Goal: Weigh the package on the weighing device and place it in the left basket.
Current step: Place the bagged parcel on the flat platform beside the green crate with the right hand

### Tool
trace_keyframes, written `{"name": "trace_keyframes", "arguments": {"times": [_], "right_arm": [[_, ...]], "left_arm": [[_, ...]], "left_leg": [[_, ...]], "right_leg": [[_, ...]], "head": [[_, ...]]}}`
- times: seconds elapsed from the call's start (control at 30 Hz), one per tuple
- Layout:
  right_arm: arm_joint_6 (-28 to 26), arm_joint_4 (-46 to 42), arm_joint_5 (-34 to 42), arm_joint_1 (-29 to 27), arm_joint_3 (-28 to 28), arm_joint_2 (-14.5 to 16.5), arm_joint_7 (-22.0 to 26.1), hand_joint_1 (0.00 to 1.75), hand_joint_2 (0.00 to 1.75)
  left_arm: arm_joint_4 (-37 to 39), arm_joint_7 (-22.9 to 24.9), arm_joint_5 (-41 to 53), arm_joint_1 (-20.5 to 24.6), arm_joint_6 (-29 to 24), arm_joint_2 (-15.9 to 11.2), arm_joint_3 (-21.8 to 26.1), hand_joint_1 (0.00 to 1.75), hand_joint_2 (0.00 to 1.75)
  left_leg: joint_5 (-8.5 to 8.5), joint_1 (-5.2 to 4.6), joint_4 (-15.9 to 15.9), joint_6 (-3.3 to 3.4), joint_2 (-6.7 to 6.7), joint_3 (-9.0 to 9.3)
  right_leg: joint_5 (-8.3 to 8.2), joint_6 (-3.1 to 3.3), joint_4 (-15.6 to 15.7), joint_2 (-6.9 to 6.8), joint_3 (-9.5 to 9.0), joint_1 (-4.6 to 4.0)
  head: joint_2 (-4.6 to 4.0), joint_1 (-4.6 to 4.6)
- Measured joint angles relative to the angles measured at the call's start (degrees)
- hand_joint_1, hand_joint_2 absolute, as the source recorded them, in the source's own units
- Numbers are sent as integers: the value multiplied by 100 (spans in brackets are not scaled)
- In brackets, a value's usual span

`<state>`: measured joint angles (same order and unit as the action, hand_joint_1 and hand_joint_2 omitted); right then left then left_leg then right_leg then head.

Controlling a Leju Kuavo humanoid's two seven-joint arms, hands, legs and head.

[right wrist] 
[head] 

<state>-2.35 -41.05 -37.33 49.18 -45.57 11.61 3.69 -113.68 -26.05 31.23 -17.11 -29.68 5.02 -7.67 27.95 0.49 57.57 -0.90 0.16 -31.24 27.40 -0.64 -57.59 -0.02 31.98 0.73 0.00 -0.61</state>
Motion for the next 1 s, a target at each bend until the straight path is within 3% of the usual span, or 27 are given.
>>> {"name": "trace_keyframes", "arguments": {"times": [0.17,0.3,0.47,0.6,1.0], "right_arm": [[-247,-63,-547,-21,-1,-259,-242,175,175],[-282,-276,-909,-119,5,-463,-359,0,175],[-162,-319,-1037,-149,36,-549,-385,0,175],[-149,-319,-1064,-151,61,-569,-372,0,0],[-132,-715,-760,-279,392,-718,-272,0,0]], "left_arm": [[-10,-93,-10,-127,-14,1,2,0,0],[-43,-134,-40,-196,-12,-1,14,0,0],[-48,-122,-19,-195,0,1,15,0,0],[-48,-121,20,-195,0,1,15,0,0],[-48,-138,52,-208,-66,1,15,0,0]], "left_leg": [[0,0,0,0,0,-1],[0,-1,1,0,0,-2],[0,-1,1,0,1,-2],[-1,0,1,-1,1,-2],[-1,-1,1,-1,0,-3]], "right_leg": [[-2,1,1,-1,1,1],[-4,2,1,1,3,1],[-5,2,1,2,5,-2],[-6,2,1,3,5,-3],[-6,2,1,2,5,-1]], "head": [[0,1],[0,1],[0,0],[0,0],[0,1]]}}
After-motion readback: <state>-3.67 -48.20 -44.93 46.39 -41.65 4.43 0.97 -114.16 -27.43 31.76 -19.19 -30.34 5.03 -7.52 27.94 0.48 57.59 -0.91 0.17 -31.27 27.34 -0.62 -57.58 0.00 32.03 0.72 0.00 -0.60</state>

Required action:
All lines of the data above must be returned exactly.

Task answer:
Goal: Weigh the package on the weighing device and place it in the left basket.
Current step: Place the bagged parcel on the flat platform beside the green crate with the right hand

### Tool
trace_keyframes, written `{"name": "trace_keyframes", "arguments": {"times": [_], "right_arm": [[_, ...]], "left_arm": [[_, ...]], "left_leg": [[_, ...]], "right_leg": [[_, ...]], "head": [[_, ...]]}}`
- times: seconds elapsed from the call's start (control at 30 Hz), one per tuple
- Layout:
  right_arm: arm_joint_6 (-28 to 26), arm_joint_4 (-46 to 42), arm_joint_5 (-34 to 42), arm_joint_1 (-29 to 27), arm_joint_3 (-28 to 28), arm_joint_2 (-14.5 to 16.5), arm_joint_7 (-22.0 to 26.1), hand_joint_1 (0.00 to 1.75), hand_joint_2 (0.00 to 1.75)
  left_arm: arm_joint_4 (-37 to 39), arm_joint_7 (-22.9 to 24.9), arm_joint_5 (-41 to 53), arm_joint_1 (-20.5 to 24.6), arm_joint_6 (-29 to 24), arm_joint_2 (-15.9 to 11.2), arm_joint_3 (-21.8 to 26.1), hand_joint_1 (0.00 to 1.75), hand_joint_2 (0.00 to 1.75)
  left_leg: joint_5 (-8.5 to 8.5), joint_1 (-5.2 to 4.6), joint_4 (-15.9 to 15.9), joint_6 (-3.3 to 3.4), joint_2 (-6.7 to 6.7), joint_3 (-9.0 to 9.3)
  right_leg: joint_5 (-8.3 to 8.2), joint_6 (-3.1 to 3.3), joint_4 (-15.6 to 15.7), joint_2 (-6.9 to 6.8), joint_3 (-9.5 to 9.0), joint_1 (-4.6 to 4.0)
  head: joint_2 (-4.6 to 4.0), joint_1 (-4.6 to 4.6)
- Measured joint angles relative to the angles measured at the call's start (degrees)
- hand_joint_1, hand_joint_2 absolute, as the source recorded them, in the source's own units
- Numbers are sent as integers: the value multiplied by 100 (spans in brackets are not scaled)
- In brackets, a value's usual span

`<state>`: measured joint angles (same order and unit as the action, hand_joint_1 and hand_joint_2 omitted); right then left then left_leg then right_leg then head.

Controlling a Leju Kuavo humanoid's two seven-joint arms, hands, legs and head.

[right wrist] 
[head] 

<state>-2.35 -41.05 -37.33 49.18 -45.57 11.61 3.69 -113.68 -26.05 31.23 -17.11 -29.68 5.02 -7.67 27.95 0.49 57.57 -0.90 0.16 -31.24 27.40 -0.64 -57.59 -0.02 31.98 0.73 0.00 -0.61</state>
Motion for the next 1 s, a target at each bend until the straight path is within 3% of the usual span, or 27 are given.
>>> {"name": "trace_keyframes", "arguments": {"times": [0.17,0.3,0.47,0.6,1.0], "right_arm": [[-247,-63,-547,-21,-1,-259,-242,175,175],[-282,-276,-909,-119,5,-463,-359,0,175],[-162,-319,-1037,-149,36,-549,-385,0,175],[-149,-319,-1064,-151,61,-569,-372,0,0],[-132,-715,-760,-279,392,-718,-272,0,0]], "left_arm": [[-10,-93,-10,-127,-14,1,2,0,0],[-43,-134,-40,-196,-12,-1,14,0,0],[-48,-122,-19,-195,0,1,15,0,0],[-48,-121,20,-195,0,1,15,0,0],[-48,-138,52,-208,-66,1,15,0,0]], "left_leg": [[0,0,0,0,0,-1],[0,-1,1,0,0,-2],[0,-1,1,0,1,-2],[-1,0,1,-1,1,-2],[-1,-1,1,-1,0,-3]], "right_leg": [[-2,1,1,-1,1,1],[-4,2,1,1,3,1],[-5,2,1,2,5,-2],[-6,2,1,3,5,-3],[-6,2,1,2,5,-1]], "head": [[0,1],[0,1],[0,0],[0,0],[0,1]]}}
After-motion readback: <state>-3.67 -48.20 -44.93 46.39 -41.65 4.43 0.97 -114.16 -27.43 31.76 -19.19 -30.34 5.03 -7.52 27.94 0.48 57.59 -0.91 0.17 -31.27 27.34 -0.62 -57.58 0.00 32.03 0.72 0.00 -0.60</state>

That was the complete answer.